Die Koalition ruft eine Tarifkommission ins Leben, die aus Vertretern von Gewerkschaften und Arbeitgebern besteht. Für diese Kommission soll auch eine eigene Geschäftsstelle mit Mitarbeitern eingerichtet werden. Im Turnus von zwei Jahren prüft die Stelle, ob der Mindestlohn erhöht wird. Erstmals berät die Kommission 2016 über eine Erhöhung. Sind sich Arbeitgeber und Gewerkschaften einig, kann die Erhöhung erstmals 2017 in Kraft treten. Bei der Anpassung gibt es Ausnahmen: Sie gilt nicht für Zeitungsausträger und für die Branchen, die im Rahmen des Entsendegesetzes tarifvertragliche Löhne bis 2017 vereinbart haben. Die Tariflöhne haben 2017 Vorrang vor eventuellen Anpassungen des Mindestlohns.

Praktika

Vom Mindestlohn ausgenommen sind alle Praktika, die in Schul- oder Studienordnungen vorgeschrieben sind.

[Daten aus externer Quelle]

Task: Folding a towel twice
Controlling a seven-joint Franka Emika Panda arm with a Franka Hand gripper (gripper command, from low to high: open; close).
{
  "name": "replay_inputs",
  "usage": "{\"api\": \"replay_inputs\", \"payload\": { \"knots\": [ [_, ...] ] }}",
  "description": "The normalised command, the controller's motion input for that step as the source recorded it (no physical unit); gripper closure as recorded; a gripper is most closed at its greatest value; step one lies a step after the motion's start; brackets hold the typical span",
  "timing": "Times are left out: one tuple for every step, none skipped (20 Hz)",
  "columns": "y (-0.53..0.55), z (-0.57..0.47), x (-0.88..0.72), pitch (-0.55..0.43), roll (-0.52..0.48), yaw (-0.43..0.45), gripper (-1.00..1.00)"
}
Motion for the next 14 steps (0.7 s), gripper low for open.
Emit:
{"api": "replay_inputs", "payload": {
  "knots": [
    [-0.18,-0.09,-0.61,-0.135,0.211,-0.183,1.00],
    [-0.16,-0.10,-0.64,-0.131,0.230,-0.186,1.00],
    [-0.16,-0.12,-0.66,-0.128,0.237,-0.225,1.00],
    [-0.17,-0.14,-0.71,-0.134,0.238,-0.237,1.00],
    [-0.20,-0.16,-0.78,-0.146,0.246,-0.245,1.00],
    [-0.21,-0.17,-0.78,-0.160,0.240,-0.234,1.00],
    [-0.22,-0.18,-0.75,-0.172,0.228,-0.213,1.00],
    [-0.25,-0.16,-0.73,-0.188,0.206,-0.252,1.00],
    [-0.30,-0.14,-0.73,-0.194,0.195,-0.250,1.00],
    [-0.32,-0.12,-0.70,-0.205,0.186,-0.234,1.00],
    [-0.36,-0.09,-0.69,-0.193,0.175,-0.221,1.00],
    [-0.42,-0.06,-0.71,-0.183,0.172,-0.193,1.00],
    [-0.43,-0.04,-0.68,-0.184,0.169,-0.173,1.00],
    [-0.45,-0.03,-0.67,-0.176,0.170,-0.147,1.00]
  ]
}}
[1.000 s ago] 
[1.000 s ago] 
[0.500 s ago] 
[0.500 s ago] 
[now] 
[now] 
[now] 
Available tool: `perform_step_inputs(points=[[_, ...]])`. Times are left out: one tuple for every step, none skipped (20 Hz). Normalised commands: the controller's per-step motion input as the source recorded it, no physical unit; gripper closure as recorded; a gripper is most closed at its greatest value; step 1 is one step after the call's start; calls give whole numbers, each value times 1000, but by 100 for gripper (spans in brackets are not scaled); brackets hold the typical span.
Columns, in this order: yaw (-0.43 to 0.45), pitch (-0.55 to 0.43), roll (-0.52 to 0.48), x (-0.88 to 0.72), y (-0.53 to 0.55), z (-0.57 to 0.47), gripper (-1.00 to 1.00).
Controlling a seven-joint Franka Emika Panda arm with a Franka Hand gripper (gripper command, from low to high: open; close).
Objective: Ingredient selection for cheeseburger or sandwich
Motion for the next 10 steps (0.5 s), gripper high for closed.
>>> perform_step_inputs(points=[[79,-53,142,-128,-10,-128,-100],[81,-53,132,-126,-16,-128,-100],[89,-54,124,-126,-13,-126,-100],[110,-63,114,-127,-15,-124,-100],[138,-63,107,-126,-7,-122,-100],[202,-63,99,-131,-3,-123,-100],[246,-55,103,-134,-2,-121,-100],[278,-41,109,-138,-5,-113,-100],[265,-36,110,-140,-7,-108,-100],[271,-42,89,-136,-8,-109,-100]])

Dies gilt auch für Praktika zur Berufsorientierung bis zu einer Dauer von drei Monaten. Der Gesetzgeber schreibt vor, dass schriftliche Vereinbarungen zu Praktika geschlossen werden müssen. Die SPD-Abgeordnete Katja Mast sagte, der Mindestlohn solle die Ausbeutung der „Generation Praktikum“ verhindern.